■ **Assignment**
Each line below that holds the word "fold" counts toward the answer; reply with the total number only.

Data items
-- Opening Marker --

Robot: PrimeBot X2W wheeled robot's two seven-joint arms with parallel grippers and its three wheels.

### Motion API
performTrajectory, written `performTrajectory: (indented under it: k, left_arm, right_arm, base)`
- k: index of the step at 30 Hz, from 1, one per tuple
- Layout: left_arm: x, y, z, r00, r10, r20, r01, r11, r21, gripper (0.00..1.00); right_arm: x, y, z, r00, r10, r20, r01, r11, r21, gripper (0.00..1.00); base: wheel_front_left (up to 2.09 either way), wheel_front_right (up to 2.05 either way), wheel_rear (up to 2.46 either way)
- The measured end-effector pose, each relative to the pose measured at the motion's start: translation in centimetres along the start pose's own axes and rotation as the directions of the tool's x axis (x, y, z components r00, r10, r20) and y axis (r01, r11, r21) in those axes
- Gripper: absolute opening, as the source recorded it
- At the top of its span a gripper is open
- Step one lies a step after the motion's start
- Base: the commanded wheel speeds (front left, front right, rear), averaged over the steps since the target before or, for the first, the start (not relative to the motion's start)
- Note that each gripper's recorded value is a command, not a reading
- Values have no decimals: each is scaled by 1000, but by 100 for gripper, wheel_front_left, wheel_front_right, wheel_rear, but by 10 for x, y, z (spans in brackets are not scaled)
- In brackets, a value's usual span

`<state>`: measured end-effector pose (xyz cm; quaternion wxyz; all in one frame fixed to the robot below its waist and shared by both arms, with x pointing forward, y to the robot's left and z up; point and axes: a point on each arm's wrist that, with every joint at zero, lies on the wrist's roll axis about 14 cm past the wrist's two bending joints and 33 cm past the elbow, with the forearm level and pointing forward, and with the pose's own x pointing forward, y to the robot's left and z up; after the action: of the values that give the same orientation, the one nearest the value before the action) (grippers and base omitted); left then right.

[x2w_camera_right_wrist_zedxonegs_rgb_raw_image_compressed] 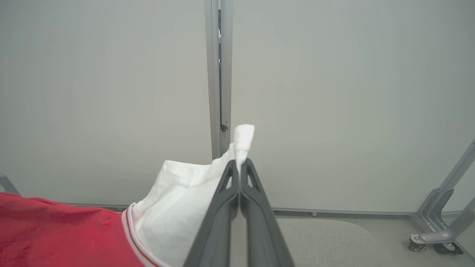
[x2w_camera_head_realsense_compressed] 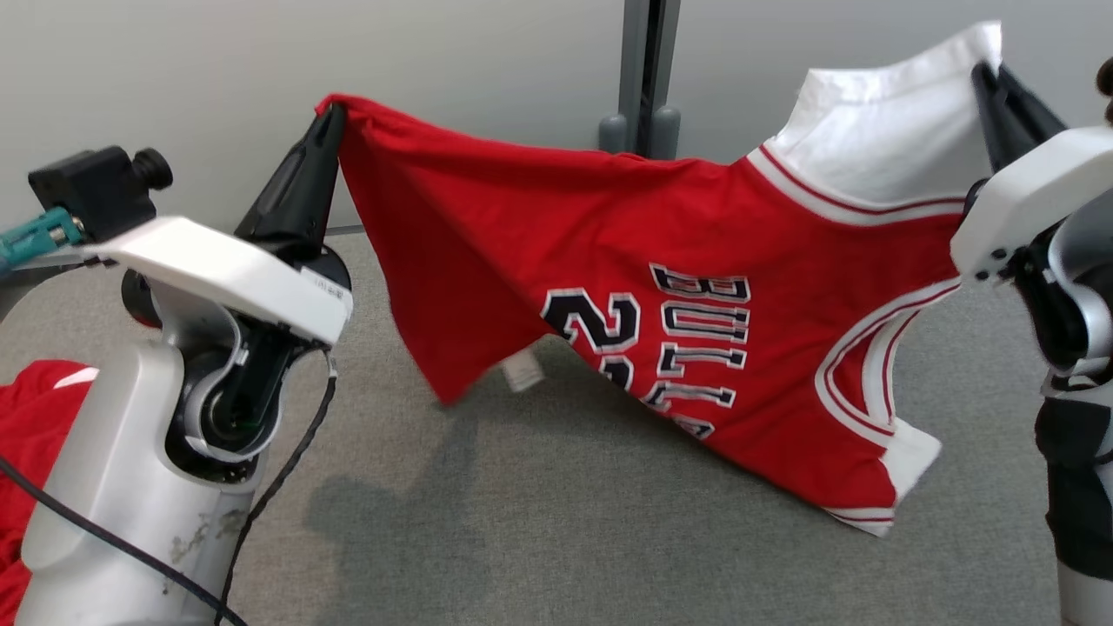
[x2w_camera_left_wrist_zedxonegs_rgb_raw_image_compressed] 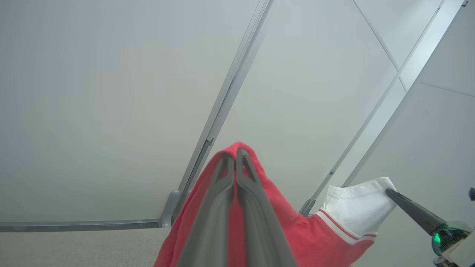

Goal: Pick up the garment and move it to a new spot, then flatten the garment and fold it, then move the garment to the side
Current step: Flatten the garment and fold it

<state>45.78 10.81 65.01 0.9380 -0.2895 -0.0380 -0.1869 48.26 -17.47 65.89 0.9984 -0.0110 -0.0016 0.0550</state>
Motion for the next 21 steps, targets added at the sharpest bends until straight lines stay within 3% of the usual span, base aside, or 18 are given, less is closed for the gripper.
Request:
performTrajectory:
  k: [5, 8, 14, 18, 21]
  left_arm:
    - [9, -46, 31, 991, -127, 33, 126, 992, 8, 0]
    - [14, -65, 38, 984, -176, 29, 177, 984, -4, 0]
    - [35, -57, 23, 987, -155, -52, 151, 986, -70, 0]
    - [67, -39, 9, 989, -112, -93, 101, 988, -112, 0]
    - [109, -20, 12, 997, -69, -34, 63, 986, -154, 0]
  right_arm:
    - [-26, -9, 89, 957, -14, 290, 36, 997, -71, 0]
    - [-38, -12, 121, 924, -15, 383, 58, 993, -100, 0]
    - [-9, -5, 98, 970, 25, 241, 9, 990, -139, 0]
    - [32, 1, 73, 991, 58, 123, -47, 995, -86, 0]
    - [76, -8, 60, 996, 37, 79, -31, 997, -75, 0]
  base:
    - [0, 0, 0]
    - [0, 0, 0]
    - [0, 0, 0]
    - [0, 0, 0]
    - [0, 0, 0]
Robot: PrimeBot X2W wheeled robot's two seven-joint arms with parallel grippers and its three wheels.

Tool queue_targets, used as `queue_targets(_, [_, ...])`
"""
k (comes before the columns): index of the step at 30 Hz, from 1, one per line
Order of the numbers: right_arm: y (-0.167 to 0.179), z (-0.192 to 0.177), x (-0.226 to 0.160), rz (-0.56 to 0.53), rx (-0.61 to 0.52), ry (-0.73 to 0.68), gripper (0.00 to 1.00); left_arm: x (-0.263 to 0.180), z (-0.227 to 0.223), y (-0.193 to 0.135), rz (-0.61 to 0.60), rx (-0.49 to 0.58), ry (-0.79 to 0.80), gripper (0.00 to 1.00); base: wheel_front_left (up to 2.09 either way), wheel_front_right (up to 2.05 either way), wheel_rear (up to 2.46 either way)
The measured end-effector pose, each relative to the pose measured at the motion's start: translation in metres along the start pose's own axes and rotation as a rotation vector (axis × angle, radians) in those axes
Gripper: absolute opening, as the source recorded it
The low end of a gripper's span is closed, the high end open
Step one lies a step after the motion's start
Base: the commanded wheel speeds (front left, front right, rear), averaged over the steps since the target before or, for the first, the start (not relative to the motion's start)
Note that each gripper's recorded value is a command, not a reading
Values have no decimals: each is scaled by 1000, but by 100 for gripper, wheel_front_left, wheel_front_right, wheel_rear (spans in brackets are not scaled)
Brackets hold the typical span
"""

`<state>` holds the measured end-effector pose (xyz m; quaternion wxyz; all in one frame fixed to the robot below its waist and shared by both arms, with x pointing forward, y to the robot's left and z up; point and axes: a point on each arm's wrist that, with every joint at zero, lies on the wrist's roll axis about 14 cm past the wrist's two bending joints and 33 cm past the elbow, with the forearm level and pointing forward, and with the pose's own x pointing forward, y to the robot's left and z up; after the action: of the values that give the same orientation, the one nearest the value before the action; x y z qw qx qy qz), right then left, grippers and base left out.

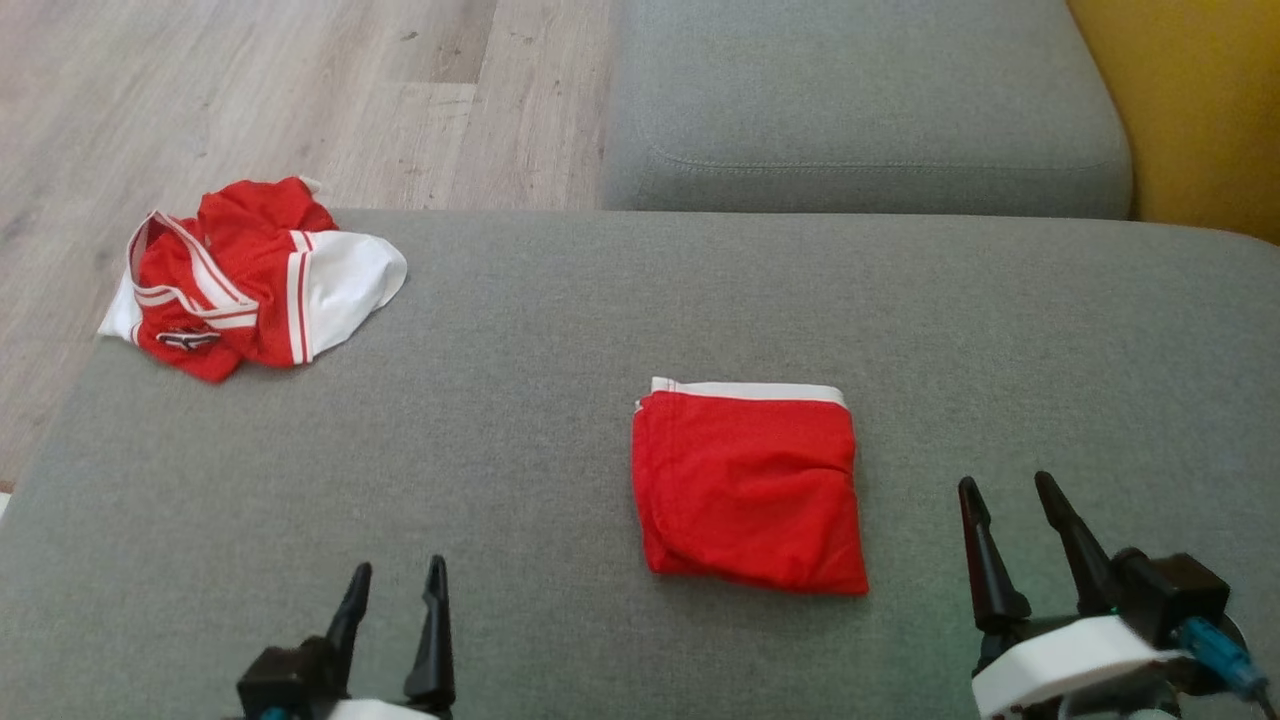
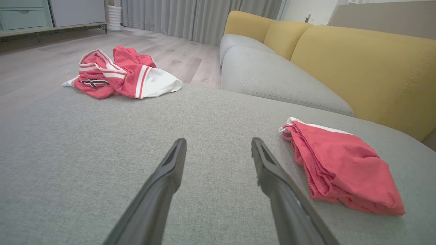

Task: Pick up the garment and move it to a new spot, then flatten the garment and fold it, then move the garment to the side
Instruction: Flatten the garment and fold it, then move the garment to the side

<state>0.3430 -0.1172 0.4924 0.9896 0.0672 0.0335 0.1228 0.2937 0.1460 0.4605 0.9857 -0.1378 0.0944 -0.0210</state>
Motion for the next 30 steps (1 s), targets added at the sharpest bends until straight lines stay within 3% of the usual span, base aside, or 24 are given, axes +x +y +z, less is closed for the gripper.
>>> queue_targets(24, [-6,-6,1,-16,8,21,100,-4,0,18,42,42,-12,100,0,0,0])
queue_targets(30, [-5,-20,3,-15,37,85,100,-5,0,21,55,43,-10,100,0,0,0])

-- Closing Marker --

■ **Result**
4